Ludwig Thuille: Violin Sonatas n° 2 in E minor, opus 30, & n° 1 in D minor, opus 1 – Allegro giusto, opus 39
Marco Rogliano (Violin), Gianluca Luisi (Piano)
Recording: Teatro La Nuova Fenice, Osimo, Italy (July 19-21, 2011) – 58’ 05
Naxos #8.572870 – Booklet in English
The name Ludwig Thuille runs by classical music just like a grace note runs through a staff in a flittering moment. Though barely mentioned in a sentence, Thuille’s contributions were significant. Ludwig Thuille is best remembered through his teachings, being instructed at the Royal Music School under mentors Josef Rheinberger and Karl Bärmann.

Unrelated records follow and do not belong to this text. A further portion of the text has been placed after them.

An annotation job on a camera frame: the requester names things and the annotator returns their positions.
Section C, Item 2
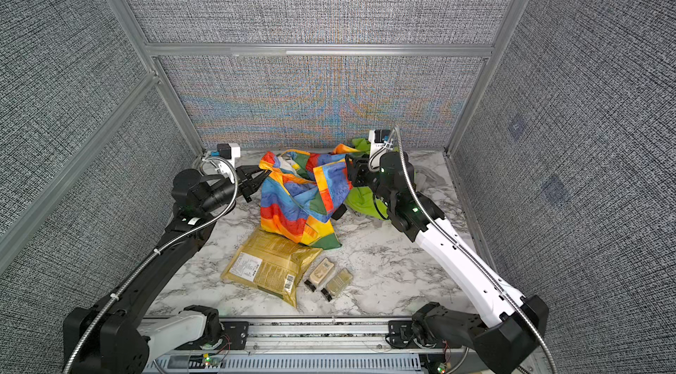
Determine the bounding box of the white vented cable duct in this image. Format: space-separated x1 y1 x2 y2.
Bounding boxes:
144 354 424 373

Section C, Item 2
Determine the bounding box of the rainbow coloured cloth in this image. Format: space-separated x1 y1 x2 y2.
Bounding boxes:
259 144 360 250

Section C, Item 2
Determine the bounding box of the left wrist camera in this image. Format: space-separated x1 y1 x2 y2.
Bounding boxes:
207 143 241 167

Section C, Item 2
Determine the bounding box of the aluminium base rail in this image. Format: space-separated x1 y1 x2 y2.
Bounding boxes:
102 317 545 374

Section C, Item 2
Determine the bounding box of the small gold packet right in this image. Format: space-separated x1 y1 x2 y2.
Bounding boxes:
320 268 354 302

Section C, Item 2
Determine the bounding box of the small gold packet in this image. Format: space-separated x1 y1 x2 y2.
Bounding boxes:
304 258 336 292
320 268 354 302

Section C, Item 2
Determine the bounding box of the black cloth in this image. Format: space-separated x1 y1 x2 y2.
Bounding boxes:
331 204 347 221

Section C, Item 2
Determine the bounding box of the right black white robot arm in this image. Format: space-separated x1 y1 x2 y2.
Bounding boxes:
346 151 549 373

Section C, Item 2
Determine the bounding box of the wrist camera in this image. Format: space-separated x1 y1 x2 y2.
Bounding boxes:
207 143 241 167
368 129 393 157

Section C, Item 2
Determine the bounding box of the neon green shirt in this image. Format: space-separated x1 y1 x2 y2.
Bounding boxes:
346 145 419 228

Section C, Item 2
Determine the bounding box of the grey white cloth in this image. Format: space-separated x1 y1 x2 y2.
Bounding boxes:
415 166 447 192

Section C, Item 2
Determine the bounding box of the small gold packet left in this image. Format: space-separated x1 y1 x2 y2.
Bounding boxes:
304 258 336 292

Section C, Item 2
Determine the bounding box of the gold snack bag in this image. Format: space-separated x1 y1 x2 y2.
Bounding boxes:
220 229 323 308

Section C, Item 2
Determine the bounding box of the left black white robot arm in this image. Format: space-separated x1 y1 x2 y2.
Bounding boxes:
63 161 269 373

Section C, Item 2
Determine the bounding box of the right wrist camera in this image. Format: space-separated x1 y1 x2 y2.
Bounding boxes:
368 129 393 157

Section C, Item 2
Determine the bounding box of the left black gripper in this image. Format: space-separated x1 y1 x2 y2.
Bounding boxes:
200 163 269 217

The Violin Sonata n° 2’s “Allegro appassionato ma non troppo mosso” has the fieriness of Franz Liszt in which Marco Rogliano plays with tentative fervor. The articulation appears shallow, especially in ending notes that tend to fall off and becoming obscure. Rogliano, however, concludes the “Finale: Allegro deciso” with resolve by demonstrating some passionate, nimble fretwork.

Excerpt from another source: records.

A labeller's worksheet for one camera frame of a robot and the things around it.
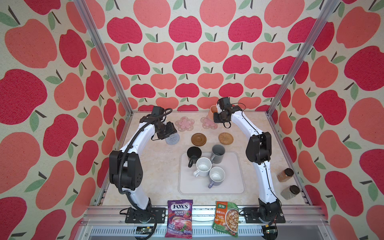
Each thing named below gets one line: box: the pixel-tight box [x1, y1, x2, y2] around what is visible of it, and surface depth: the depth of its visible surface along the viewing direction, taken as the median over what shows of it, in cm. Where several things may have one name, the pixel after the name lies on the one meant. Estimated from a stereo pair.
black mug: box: [187, 146, 202, 168], surface depth 89 cm
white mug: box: [193, 157, 212, 178], surface depth 86 cm
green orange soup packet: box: [212, 201, 239, 238], surface depth 74 cm
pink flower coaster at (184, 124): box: [175, 116, 195, 132], surface depth 115 cm
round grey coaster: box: [165, 133, 180, 145], surface depth 106 cm
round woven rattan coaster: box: [218, 132, 234, 145], surface depth 106 cm
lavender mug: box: [208, 166, 226, 189], surface depth 84 cm
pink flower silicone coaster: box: [200, 115, 218, 130], surface depth 114 cm
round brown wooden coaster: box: [191, 132, 207, 147], surface depth 106 cm
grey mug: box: [210, 144, 226, 164], surface depth 90 cm
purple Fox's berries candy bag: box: [165, 199, 193, 239], surface depth 73 cm

Dedicated to teacher Josef Rheinberger, the opening movement, “Allegro risoluto” of the Violin Sonata n° 1 in D minor, serves more harmonic delight than its predecessor in which Luisi’s piano dialogues back and forth between Rogliano and pulsates with spots of Chopinesque chording. This selection is momentous and visionary. The structural repeats in sonata-allegro form demonstrate the qualities characteristic of Thuille’s teachings.
In the ensuing scherzo we hear an abbreviation of Schubert’s third movement “Scherzo-Presto” from the Trout Quintet. Luisi’s ascendant piano arpeggios patter happily against Rogliano’s descendent arpeggios with great ornamentation on the front and back sides. Thuille’s pacific “Adagio cantabile” paves way for Rogliano’s melodic lines with reserved plausibility.
Within the Allegro giusto both parties divvy up moments of artistic spotlight and, combined, create a sufficient journey of musical delight.